March 2018 Issue

Senior Wellness: Diet and Alzheimer's Disease
By Charles Mobbs, PhD
Today's Dietitian
Vol. 20, No. 3, P. 18

Alzheimer's disease (AD) constitutes one of the greatest threats to public health in the 21st century. In the United States alone, the direct costs of AD are estimated to be $236 billion, with indirect financial costs to caregivers estimated to be nearly as much.1 The emotional toll on caregivers also can be overwhelming.2

Currently, four individual drugs and one combination drug are approved for use in patients with AD,3 but the side effects of these drugs are relatively modest and the clinical significance of these effects, especially whether the benefits outweigh the harm, have been widely questioned.4 Similarly, Eleti simply states that "the efficacy of these is widely debated."5 Clearly, better treatments to delay and even ameliorate AD are of the utmost priority.
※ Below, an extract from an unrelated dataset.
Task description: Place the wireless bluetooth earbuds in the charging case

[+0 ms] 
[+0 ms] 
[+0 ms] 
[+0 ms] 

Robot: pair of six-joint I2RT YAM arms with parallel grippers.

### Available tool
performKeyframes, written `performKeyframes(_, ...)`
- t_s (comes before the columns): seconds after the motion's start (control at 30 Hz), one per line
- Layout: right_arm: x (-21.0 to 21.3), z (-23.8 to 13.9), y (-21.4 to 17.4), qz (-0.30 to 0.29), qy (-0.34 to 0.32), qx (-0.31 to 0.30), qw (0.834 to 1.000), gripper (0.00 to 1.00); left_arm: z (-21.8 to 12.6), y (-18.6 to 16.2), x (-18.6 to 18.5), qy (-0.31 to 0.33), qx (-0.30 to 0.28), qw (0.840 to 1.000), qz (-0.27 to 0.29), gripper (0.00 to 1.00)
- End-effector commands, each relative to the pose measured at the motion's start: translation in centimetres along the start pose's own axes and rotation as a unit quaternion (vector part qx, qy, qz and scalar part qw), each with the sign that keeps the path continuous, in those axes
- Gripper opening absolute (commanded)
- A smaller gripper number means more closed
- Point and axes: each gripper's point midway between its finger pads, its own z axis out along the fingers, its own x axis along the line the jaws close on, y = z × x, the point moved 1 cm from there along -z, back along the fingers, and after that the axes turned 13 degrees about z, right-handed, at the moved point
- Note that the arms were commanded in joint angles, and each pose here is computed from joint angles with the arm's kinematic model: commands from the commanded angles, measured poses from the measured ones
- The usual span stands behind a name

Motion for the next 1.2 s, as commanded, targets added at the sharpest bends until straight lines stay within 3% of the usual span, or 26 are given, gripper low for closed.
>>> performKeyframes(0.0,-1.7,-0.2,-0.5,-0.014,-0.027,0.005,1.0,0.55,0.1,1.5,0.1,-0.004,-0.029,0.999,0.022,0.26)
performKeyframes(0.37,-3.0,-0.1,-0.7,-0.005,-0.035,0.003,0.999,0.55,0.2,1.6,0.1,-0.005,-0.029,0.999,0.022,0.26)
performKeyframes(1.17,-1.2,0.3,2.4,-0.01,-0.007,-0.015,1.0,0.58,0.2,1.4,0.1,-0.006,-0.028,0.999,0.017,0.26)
Only about 33% of total phenotypic variance in AD is explained by all common single nucleotide polymorphisms.6 Thus, there's considerable latitude for environmental interventions—especially through proper nutrition. In a thorough analysis of factors most likely to protect against AD that have been gleaned from epidemiologic studies, Hersi and colleagues concluded that adherence to a Mediterranean diet was among the five factors most likely to be protective.7

On the other hand, dietary restriction is the single manipulation that most robustly delays all age-related diseases, including phenotypic impairments produced by transgenic expression of human genes implicated in AD in Caenorhabditis elegans (a species of roundworm) and mice.8,9 Furthermore, diet is one of the most accessible interventions available. As such, RDs should view AD prevention as part of their scope of practice and as something achievable for many patients.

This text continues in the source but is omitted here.